Even in this passage may be found a suggestion to the same purpose. “What man is there of you,” asks our Lord, “who, when his son asks a loaf or a fish, will give him”—something that looks like what he has asked for, but is in fact wholly useless or noxious? If then human fathers are to be relied upon in this way, much more is our heavenly Father to be relied upon to give good things to them that ask Him. But there is a converse to that statement. If ason asks for something harmful, what will a wise father do? Not give him what he asks for, but give him according to his request as it is interpreted by his own larger wisdom. So it is with God. He must hear and answer prayers, not simply as they are ignorantly offered, but as interpreted for our good in accordance with His wise purposes. Roman Catholics and Anglicans and Eastern Christians and Nonconformists may be praying for unity among Christians, each according to their own preconceptions. God will be attentive to the good-will of their prayers: they will not, as has been suggested, “neutralize one another:” for God will answer them according to His own wisdom.

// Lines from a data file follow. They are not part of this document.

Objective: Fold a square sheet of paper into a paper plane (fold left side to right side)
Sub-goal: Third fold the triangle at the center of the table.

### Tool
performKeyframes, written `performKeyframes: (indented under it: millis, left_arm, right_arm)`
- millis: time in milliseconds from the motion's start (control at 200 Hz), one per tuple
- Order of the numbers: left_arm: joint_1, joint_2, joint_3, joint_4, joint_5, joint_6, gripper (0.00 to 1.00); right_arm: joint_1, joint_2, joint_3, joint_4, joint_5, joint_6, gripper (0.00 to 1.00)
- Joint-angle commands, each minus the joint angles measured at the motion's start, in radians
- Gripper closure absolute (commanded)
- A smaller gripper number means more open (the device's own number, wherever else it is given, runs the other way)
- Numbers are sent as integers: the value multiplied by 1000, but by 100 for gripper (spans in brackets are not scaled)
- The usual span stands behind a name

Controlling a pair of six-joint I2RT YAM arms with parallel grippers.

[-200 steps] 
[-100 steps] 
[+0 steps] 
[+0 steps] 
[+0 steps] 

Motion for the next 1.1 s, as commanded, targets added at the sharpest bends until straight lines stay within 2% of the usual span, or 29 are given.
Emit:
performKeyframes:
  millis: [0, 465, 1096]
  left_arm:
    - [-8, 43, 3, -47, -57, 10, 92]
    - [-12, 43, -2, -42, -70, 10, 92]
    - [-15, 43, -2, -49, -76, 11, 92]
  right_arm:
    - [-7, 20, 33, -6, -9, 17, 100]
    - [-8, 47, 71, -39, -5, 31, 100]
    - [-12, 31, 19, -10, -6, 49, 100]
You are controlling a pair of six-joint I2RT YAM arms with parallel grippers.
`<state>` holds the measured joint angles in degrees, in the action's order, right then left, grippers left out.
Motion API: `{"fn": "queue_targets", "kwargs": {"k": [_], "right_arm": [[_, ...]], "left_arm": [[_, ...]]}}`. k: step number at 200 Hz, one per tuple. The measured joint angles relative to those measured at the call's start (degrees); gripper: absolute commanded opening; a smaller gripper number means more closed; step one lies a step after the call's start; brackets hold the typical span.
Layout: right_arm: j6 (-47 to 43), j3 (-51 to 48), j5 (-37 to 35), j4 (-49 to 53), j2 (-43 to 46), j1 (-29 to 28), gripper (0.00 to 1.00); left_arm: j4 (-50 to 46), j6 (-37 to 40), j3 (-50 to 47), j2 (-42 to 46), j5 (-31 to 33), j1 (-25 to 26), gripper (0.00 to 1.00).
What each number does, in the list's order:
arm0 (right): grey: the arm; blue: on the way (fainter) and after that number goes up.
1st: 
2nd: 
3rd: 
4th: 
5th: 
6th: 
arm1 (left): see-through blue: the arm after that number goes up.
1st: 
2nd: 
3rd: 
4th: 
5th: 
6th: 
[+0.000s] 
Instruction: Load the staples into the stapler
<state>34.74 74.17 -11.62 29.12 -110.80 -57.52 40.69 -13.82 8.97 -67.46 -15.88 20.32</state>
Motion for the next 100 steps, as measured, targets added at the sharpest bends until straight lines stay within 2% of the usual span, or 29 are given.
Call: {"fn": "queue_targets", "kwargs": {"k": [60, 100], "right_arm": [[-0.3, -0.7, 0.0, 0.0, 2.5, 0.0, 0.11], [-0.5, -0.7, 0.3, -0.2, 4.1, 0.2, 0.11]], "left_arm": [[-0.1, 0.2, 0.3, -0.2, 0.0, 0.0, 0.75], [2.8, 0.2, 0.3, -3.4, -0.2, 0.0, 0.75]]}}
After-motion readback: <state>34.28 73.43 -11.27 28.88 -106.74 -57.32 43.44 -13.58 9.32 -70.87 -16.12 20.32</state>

Very suggestive then is the version of this saying of our Lord which is given by St. Luke: “Shall not your Father which is in heaven give”—not good things, but—“the Holy Spirit to them that ask Him?”
It is often said, we know, that the Sermon on the Mount contains no dogmas, no doctrines. But it implies, in a remarkable way, two cardinal Christian doctrines: the Godhead of Christ and the “fallen” state of man. The Godhead ofChrist, as has been and will again be noticed, is involved in the authoritative tone in which He speaks. And a significant expression in this paragraph is unintelligible unless all men, even the best, may be assumed to be sinful. For our Lord is talking about good parents who will do their best for their children: yet He says “If ye, being evil.” Now, I do not know any words which could more forcibly imply—all the more forcibly because incidentally, or by the way—that our Lord thought of us all as having something evil and corrupt in our nature as it is; so that every one of us needs regeneration and conversion, in order that we may become what our Lord would have us. The intimation seems to me to be indeed the more emphatic because, as I say, it is uttered by the way. “If ye, being evil, know how to give good gifts unto your children, how much more....”
Finally, on these considerations of the divine goodness, our Lord bases our duty towards our fellow-men.
“Therefore whatsoever ye would that men should do unto you, even so do ye also unto them: for this is the law and the prophets.”
Our conduct towards our fellow-men is to be the reflection of that benevolence which we have learned and experienced in our own relations to God.
In the maxim in which our Lord expresses our social duty there are several points which require notice.
(1) In its negative form it had been already announced both among the Jews and among the Greeks:“Do not do unto others what you would not have them do unto yourselves.”[84] But one great superiority of our Lord over other teachers lies in the positive character of His teachings. His will is not simply that men should abstain from wrong-doing, but rather that they should be occupied in right-doing.
(2) Here, as elsewhere, our Lord is proverbial; and this maxim must not be interpreted “at the foot of the letter.” Nothing in common life is more annoying than when people do so interpret and act upon it; with the result that they behave as if every one must agree with them inwhat they like or dislike. What is meant of course is that we are to act towards others with the same considerateness which we would desire that others should exhibit towards us.
(3) We must realize that here we have the very kernel of Christian social duty. There was a great truth announced by the philosopher Immanuel Kant: “So act as to treat humanity, whether in thine own person or in that of any other, in every case as an end withal, never as a means only.” We are to treat all men always as ends in themselves; never as means merely towards some other end which we have in view, whether it be production, or convenience, or pleasure. Now this is only putting into a philosophical form what our Lord states more simply, more practically. We are to take the same thought for others that we would have others take for ourselves. We are to make no exceptions in our own favour. We are to love our neighbour as ourselves. We are to remember that every one in God’s sight counts for one; and that nobody counts for more than one. This, I say, is the principle of all Christian social conduct. It is the principle ofjustice; that is, of equal consideration. We could go on drawing out its applications for hours, and never have exhausted them. And it cannot be said that it is at present within reasonable distance of being realized in what is called Christian society. We have a more or less true ideal of what our own human life ought to be—of what opportunities we ought to have for the development of our faculties—of what home and school and college, youth and married life and old age, work and rest, ought to mean for ourselves and our families. We are to make these ideals universal. We are so to limit our desires that what we want for ourselves we can reasonably expect also for others. We are to be as truly zealous and active for other classes or other individuals as we are for our own class or our own family or ourselves. The service which we expect from others, we are to see that we render in some real sense to them, and that without respect of persons. This maxim is not inconsistent with inequality of position or (within limits) of wealth—for men are differently constituted in their capacities and wants—but it does demand equality of consideration.